• **SUPPLIED RECORDS**:
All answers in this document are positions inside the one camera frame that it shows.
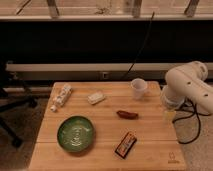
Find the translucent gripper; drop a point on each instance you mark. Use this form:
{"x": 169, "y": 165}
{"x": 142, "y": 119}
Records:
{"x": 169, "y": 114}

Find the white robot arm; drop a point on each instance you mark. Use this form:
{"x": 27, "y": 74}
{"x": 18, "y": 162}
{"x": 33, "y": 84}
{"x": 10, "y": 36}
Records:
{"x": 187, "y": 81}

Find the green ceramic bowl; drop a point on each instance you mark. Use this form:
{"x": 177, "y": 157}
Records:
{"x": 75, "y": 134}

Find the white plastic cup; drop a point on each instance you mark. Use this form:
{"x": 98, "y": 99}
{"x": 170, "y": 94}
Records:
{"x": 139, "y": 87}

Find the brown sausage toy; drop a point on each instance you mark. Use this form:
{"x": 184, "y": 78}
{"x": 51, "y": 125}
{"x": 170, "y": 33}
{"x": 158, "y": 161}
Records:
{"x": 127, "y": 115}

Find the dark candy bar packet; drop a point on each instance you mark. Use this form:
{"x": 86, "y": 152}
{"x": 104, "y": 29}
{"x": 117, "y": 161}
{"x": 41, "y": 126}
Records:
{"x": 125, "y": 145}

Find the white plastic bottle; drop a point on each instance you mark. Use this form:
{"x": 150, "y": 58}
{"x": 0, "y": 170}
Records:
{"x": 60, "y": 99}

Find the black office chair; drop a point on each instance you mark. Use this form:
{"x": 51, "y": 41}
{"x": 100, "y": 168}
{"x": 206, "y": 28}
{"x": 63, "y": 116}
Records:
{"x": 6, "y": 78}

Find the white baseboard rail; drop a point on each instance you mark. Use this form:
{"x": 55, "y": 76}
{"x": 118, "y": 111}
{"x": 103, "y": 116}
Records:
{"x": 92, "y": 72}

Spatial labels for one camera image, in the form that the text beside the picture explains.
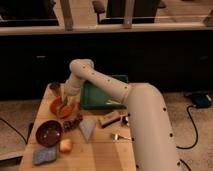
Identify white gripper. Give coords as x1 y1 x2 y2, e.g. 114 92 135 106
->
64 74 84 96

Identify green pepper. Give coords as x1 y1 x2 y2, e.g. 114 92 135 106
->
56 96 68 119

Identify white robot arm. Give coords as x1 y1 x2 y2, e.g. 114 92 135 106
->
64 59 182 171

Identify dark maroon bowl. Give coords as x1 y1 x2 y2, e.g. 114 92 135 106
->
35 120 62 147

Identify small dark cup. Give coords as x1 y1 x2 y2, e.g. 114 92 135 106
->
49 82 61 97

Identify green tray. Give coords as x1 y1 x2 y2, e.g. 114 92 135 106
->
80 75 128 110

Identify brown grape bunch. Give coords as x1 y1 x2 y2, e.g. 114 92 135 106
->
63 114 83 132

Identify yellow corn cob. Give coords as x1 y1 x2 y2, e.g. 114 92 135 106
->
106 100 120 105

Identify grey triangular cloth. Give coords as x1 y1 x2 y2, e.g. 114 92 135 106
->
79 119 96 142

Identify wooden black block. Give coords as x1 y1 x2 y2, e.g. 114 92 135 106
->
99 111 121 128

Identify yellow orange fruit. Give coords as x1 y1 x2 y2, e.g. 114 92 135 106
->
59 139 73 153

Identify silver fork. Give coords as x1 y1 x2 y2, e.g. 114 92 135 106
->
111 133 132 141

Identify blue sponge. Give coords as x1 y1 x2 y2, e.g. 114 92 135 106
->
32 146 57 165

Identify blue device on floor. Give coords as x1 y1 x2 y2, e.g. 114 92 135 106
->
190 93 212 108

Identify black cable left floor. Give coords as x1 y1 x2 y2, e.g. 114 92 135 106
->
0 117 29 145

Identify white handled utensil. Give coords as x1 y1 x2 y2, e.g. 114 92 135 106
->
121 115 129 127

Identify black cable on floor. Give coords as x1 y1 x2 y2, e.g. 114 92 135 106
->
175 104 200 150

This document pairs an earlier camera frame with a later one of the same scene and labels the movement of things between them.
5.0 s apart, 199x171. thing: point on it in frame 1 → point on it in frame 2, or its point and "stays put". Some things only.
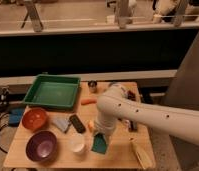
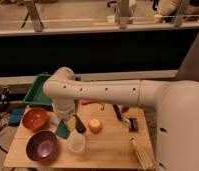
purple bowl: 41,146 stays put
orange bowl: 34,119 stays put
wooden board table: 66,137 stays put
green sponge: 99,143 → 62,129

• **DESCRIPTION OF THE TASK**: In your copy, leave out the pictures and reproduce the material above exactly.

• **RESULT OF THE EXERCISE**:
All answers in this document are positions inside the one camera frame that it shows.
Find the translucent gripper; drop a point on each instance you mark. Use this form:
{"x": 169, "y": 165}
{"x": 142, "y": 119}
Records:
{"x": 169, "y": 114}

Find the white robot arm; drop a point on each instance you mark. Use this form:
{"x": 27, "y": 74}
{"x": 18, "y": 162}
{"x": 33, "y": 84}
{"x": 10, "y": 36}
Records:
{"x": 187, "y": 81}

Find the green ceramic bowl; drop a point on each instance you mark. Use this form:
{"x": 177, "y": 157}
Records:
{"x": 75, "y": 134}

Find the white plastic cup; drop a point on each instance you mark. Use this form:
{"x": 98, "y": 99}
{"x": 170, "y": 94}
Records:
{"x": 139, "y": 87}

Find the brown sausage toy; drop a point on each instance you mark. Use this form:
{"x": 184, "y": 78}
{"x": 51, "y": 125}
{"x": 170, "y": 33}
{"x": 158, "y": 161}
Records:
{"x": 127, "y": 115}

Find the dark candy bar packet; drop a point on each instance you mark. Use this form:
{"x": 86, "y": 152}
{"x": 104, "y": 29}
{"x": 117, "y": 161}
{"x": 41, "y": 126}
Records:
{"x": 125, "y": 145}

Find the white plastic bottle; drop a point on each instance you mark. Use this form:
{"x": 150, "y": 58}
{"x": 0, "y": 170}
Records:
{"x": 60, "y": 99}

Find the black office chair; drop a point on each instance you mark. Use this form:
{"x": 51, "y": 41}
{"x": 100, "y": 168}
{"x": 206, "y": 28}
{"x": 63, "y": 116}
Records:
{"x": 6, "y": 78}

Find the white baseboard rail; drop a point on each instance you mark. Use this form:
{"x": 55, "y": 76}
{"x": 118, "y": 111}
{"x": 103, "y": 116}
Records:
{"x": 92, "y": 72}

Spatial labels for one camera image, in the form that the text beside the picture explains.
Identify white gripper. Give coords as x1 y1 x2 y2, e.g. 114 92 135 106
->
64 74 84 96

Identify green pepper. Give coords as x1 y1 x2 y2, e.g. 114 92 135 106
->
56 96 68 119

Identify white robot arm. Give coords as x1 y1 x2 y2, e.g. 114 92 135 106
->
64 59 182 171

Identify dark maroon bowl. Give coords as x1 y1 x2 y2, e.g. 114 92 135 106
->
35 120 62 147

Identify small dark cup. Give coords as x1 y1 x2 y2, e.g. 114 92 135 106
->
49 82 61 97

Identify green tray. Give coords as x1 y1 x2 y2, e.g. 114 92 135 106
->
80 75 128 110

Identify brown grape bunch. Give coords as x1 y1 x2 y2, e.g. 114 92 135 106
->
63 114 83 132

Identify yellow corn cob. Give coords as x1 y1 x2 y2, e.g. 114 92 135 106
->
106 100 120 105

Identify grey triangular cloth. Give coords as x1 y1 x2 y2, e.g. 114 92 135 106
->
79 119 96 142

Identify wooden black block. Give coords as x1 y1 x2 y2, e.g. 114 92 135 106
->
99 111 121 128

Identify yellow orange fruit. Give coords as x1 y1 x2 y2, e.g. 114 92 135 106
->
59 139 73 153

Identify silver fork. Give coords as x1 y1 x2 y2, e.g. 114 92 135 106
->
111 133 132 141

Identify blue sponge. Give coords as x1 y1 x2 y2, e.g. 114 92 135 106
->
32 146 57 165

Identify blue device on floor. Give coords as x1 y1 x2 y2, e.g. 114 92 135 106
->
190 93 212 108

Identify black cable left floor. Give coords as x1 y1 x2 y2, e.g. 114 92 135 106
->
0 117 29 145

Identify white handled utensil. Give coords as x1 y1 x2 y2, e.g. 114 92 135 106
->
121 115 129 127

Identify black cable on floor. Give coords as x1 y1 x2 y2, e.g. 114 92 135 106
->
175 104 200 150

This document pairs an earlier camera frame with a later one of the same scene and labels the movement of things between them.
5.0 s apart, 199x171. thing: point on it in frame 1 → point on it in frame 2, or its point and "stays put". Some things only.
purple bowl: 41,146 stays put
orange bowl: 34,119 stays put
wooden board table: 66,137 stays put
green sponge: 99,143 → 62,129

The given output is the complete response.